=== Materials provided ===
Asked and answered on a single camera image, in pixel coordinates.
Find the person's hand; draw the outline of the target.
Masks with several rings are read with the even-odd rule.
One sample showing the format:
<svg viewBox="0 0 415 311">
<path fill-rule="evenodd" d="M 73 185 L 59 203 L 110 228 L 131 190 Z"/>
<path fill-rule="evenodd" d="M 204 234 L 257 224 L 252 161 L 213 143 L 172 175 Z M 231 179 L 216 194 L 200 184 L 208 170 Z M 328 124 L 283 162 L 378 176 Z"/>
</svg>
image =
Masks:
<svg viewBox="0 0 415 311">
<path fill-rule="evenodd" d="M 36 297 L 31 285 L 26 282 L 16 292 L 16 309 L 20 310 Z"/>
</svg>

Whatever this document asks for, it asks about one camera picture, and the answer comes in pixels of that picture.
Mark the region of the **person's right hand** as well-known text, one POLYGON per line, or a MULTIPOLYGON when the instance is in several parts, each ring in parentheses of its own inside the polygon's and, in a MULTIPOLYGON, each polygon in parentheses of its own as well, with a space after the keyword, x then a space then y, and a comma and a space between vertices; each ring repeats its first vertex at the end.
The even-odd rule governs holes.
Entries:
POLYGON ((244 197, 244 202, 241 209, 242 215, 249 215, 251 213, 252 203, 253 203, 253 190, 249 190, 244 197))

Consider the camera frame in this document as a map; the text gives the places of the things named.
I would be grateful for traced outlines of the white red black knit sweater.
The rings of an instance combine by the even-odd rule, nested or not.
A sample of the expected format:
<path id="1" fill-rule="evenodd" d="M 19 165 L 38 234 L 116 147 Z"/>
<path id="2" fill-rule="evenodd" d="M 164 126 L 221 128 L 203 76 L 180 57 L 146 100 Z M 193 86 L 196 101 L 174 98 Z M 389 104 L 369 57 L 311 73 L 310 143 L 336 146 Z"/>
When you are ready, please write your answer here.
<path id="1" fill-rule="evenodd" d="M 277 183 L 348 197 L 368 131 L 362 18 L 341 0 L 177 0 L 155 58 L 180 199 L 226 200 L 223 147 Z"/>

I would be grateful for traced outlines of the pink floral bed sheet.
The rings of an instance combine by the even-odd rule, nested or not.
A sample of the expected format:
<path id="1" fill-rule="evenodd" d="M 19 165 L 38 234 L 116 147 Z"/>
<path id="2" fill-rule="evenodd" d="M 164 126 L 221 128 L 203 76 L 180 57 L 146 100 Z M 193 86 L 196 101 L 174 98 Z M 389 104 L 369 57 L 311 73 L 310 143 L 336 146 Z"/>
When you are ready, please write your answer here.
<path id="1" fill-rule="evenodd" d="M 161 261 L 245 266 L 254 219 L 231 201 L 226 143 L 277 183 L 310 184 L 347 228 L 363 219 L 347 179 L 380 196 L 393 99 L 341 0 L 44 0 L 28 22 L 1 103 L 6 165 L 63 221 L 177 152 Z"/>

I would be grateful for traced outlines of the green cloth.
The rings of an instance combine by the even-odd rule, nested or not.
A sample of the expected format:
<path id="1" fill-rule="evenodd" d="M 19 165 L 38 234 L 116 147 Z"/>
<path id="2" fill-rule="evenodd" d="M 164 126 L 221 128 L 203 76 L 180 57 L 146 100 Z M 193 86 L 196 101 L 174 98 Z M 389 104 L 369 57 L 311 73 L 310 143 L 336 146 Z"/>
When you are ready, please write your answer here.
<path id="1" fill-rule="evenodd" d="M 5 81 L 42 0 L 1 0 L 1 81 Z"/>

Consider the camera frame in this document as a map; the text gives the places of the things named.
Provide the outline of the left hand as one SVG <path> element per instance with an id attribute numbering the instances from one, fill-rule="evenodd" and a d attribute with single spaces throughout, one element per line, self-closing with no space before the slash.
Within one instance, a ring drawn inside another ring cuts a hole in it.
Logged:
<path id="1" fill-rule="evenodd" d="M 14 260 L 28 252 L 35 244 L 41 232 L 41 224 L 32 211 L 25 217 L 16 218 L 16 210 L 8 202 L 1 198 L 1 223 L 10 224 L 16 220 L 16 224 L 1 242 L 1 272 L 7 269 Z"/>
===
What the task asks: Repeat, without change, each line of the data above from the one that contains "Provide the outline" through the final line, counting both.

Expected answer:
Provide the outline of the left hand as one SVG <path> element per instance with an id attribute numbering the instances from one, fill-rule="evenodd" and a d attribute with single spaces throughout, one element per line, self-closing with no space before the slash.
Within one instance, a ring drawn inside another ring cuts a hole in it.
Logged:
<path id="1" fill-rule="evenodd" d="M 14 260 L 28 252 L 35 244 L 41 232 L 41 224 L 32 211 L 25 217 L 16 218 L 16 210 L 8 202 L 1 198 L 1 223 L 10 224 L 16 220 L 16 224 L 1 242 L 1 272 L 7 269 Z"/>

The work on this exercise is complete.